Regard vers l’avenir
Nous espérons que cette lettre vous encouragera à dialoguer entre vous, avec
vos professeurs et surtout avec vos parents sur les questions que nous avons
abordées. Déjà, du fait que vous pris des décisions vous concernant
personnellement, vous avez un bon pouvoir sur votre vie. La liberté de choisir,
qui vous appartient, a pour conséquence que vous assumez la responsabilité de
rechercher, en tout, ce qui est bon et vrai et que vous devez tenir compte de
l’éclairage de l’Évangile dans vos décisions.
Vous serez déçus si, en lisant cette lettre, vous pensiez que nous affirmerions
qu’il n’est pas réaliste, vu le changement des mentalités, de s’attendre à ce que
les gens s’abstiennent de relations sexuelles en dehors du mariage. Notre devoir
est de vous transmettre un message qui prend sa source dans l’enseignement
du Christ, même en ce qui a trait au domaine de la sexualité et de l’intimité. Le
respect que nous avons pour vous ne nous permet pas de tenir un discours
différent.
Nous savons que la décision de rester chaste présente pour tous, jeunes et
moins jeunes, un défi considérable dans notre société. Nous avons tous à lutter
contre l’isolement et l’égoïsme. Si nous ouvrons nos cœurs et nos vies pour
accueillir l’amour de Dieu, nous ne serons jamais totalement seuls. Ne craignons
pas d’aller puiser l’espérance dans le sacrement de réconciliation, l’amour dans
l’Eucharistie et la paix dans la prière quotidienne. Et nous découvrirons dans les
personnes qui nous entourent la joie qu’apportent l’amitié et l’intimité.
Chacun et chacune de vous est une personne unique, d’une valeur souveraine.
Vous êtes notre espoir à tous et l’avenir de l’Église.
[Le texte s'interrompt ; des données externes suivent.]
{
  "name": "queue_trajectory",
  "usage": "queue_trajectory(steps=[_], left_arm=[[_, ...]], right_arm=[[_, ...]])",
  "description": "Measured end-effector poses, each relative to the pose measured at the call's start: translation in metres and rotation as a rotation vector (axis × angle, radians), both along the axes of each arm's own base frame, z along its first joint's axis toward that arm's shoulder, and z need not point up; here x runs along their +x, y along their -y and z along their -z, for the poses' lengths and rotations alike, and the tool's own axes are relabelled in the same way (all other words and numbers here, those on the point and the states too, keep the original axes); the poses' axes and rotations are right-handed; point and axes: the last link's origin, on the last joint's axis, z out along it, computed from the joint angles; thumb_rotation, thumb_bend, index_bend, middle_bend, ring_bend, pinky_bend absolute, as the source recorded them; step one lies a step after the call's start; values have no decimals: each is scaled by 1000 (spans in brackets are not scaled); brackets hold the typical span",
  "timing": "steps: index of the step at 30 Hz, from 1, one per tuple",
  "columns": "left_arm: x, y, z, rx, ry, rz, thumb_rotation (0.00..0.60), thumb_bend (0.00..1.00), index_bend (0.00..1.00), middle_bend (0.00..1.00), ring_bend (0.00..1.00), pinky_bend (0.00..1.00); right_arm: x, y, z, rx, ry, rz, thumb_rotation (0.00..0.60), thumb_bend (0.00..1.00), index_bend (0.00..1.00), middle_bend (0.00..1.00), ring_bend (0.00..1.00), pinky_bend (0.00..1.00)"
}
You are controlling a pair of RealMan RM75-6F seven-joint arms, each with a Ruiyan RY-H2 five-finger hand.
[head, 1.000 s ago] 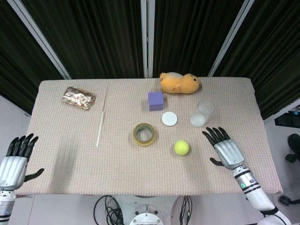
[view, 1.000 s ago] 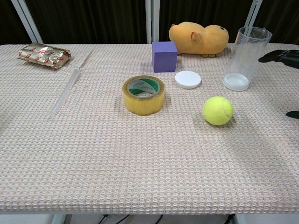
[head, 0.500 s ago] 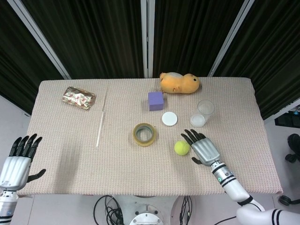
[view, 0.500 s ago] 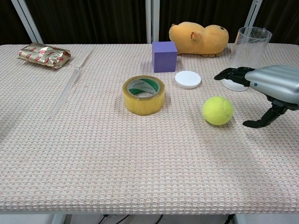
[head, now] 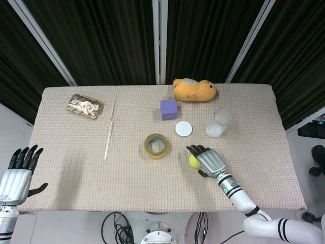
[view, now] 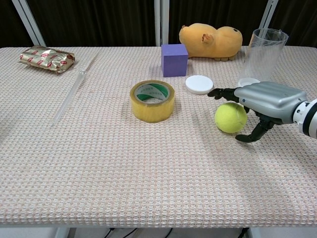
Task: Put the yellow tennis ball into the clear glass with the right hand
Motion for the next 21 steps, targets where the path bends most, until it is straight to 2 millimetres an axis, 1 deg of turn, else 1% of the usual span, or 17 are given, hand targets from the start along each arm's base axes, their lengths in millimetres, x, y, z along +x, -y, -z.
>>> queue_trajectory(steps=[7, 10, 12, 15, 19, 21], left_arm=[[-5, 0, 0, -4, 6, -19, 600, 63, 0, 0, 0, 0], [-6, 0, 0, -3, 8, -18, 600, 62, 0, 0, 0, 0], [-6, 0, 0, -3, 9, -18, 600, 63, 0, 0, 0, 0], [-6, 0, -1, -1, 11, -17, 600, 63, 0, 0, 0, 0], [-7, 1, -1, 0, 12, -18, 600, 63, 0, 0, 0, 0], [-8, 1, -1, 1, 11, -19, 600, 63, 0, 0, 0, 0]], right_arm=[[1, 2, 5, -25, -8, -18, 600, 319, 424, 415, 482, 702], [2, 2, 5, -40, 5, -32, 600, 335, 506, 473, 549, 762], [4, 2, 3, -54, 22, -44, 600, 348, 533, 491, 566, 778], [7, 3, -2, -79, 51, -60, 600, 352, 537, 494, 567, 780], [15, 8, -20, -148, 105, -99, 600, 351, 542, 493, 567, 780], [21, 12, -34, -212, 129, -132, 600, 350, 546, 494, 567, 780]])
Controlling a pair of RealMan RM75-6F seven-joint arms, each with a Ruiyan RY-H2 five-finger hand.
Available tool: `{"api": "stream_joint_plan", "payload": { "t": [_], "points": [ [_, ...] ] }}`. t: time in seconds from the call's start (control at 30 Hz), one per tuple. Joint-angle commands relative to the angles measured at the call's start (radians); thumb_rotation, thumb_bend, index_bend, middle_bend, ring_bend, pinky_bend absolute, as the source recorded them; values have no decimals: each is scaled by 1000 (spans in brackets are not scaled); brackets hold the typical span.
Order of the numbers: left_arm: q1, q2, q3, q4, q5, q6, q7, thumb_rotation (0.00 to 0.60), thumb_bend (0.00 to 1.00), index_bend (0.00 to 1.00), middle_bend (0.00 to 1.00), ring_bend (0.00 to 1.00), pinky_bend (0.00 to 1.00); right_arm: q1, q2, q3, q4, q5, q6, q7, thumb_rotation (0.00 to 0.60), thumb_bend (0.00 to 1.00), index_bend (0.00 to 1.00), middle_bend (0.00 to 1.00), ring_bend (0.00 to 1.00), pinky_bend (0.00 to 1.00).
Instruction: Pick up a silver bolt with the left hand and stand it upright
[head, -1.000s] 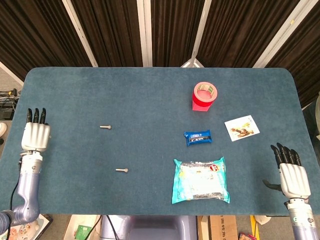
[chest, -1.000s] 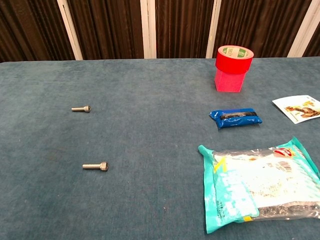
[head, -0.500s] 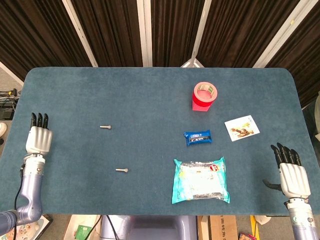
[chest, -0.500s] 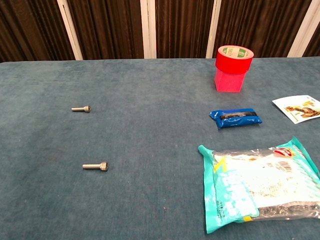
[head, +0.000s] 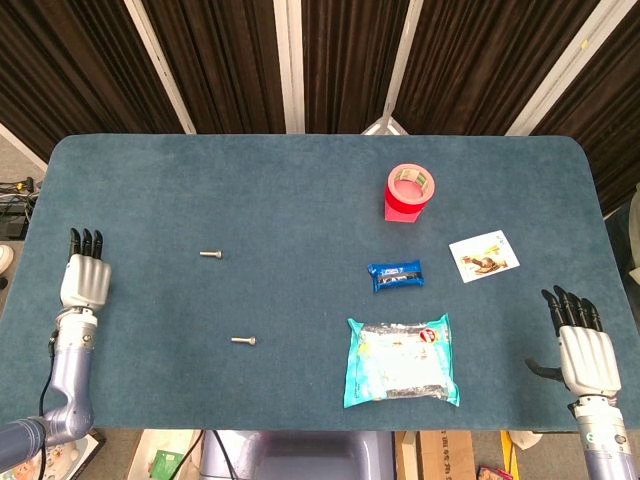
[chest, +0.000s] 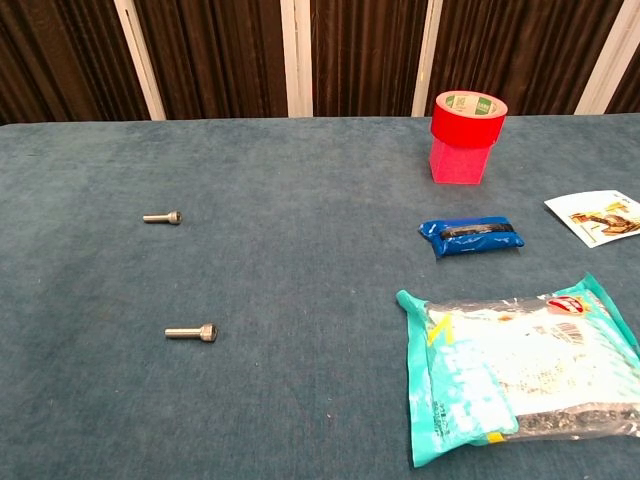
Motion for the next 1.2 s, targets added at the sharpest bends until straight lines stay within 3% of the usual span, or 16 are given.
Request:
{"api": "stream_joint_plan", "payload": {
  "t": [0.03,0.83,1.07,1.2],
  "points": [
    [0,-5,1,5,-6,-4,3,600,556,540,7,0,0,0,0,0,1,0,0,0,600,4,72,3,0,0],
    [-2,-16,10,14,-16,-12,13,600,436,480,0,0,0,2,0,0,1,7,-5,-3,600,4,72,3,0,0],
    [-5,-11,5,3,-10,-4,4,600,409,375,0,0,0,2,-1,1,-1,10,-4,-6,600,4,72,3,0,0],
    [-12,11,-33,-44,5,26,-50,600,393,339,0,0,0,2,-1,0,-2,8,-2,-8,600,4,72,3,0,0]
  ]
}}
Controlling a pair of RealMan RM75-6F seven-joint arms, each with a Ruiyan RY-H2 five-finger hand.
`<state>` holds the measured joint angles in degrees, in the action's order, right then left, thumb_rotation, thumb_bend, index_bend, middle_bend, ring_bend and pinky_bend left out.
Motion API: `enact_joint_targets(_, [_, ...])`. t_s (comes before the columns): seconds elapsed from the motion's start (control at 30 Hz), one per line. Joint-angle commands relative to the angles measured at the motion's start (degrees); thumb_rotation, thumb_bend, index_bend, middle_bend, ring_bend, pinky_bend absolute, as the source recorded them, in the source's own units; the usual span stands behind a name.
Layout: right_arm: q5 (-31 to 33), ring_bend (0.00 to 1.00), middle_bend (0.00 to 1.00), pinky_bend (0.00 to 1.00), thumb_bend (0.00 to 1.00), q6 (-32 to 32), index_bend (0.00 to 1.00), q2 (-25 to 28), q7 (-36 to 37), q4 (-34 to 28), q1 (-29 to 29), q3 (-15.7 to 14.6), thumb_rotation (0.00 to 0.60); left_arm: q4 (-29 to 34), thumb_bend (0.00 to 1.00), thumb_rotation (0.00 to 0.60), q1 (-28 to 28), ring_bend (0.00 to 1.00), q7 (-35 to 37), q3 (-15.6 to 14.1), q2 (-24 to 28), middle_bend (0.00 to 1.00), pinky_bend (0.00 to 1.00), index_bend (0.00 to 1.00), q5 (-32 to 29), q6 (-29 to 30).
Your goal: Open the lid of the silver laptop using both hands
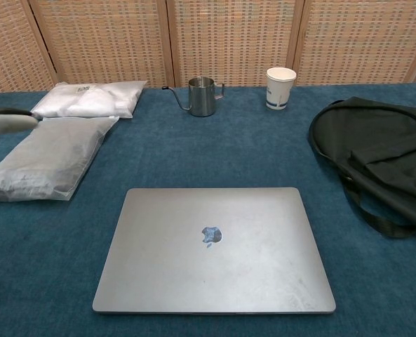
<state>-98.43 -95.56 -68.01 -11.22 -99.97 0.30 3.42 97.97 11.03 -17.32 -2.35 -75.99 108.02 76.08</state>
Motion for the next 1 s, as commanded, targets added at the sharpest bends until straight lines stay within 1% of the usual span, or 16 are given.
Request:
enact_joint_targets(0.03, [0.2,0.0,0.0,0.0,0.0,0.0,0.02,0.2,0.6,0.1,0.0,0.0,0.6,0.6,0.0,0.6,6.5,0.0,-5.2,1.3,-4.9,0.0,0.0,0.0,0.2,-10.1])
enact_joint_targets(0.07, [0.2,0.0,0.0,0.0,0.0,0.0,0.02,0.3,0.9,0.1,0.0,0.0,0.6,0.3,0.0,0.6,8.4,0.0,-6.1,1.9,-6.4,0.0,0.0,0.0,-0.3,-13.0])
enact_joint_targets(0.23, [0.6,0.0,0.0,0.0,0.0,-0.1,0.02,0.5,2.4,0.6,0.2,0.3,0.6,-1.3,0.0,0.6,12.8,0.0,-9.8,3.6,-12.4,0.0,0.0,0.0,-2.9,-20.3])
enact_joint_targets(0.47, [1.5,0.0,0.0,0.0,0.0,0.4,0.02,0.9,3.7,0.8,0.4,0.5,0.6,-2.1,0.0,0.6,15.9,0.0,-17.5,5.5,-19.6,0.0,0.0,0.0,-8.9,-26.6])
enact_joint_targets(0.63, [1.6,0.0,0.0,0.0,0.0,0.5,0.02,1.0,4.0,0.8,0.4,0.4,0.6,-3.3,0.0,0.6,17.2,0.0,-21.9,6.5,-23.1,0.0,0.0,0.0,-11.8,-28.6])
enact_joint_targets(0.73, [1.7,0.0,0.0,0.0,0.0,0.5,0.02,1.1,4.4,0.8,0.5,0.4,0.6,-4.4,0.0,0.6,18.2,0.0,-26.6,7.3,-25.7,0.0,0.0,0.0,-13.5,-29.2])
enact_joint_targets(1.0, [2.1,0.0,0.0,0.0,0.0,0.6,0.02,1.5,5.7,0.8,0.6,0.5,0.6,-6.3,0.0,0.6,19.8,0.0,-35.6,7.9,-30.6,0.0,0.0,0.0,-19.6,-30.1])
Avec tous les chrétiens et
avec toutes les chrétiennes, vous êtes appelés à être des signes vivants de la
présence de Dieu dans le monde et du salut apporté par Jésus Christ, grâce à
l’Esprit qui habite en vous depuis le baptême. Le monde a un grand besoin de
vous comme témoins du don inestimable qu’est la sexualité humaine.
Nous vous portons continuellement dans nos prières.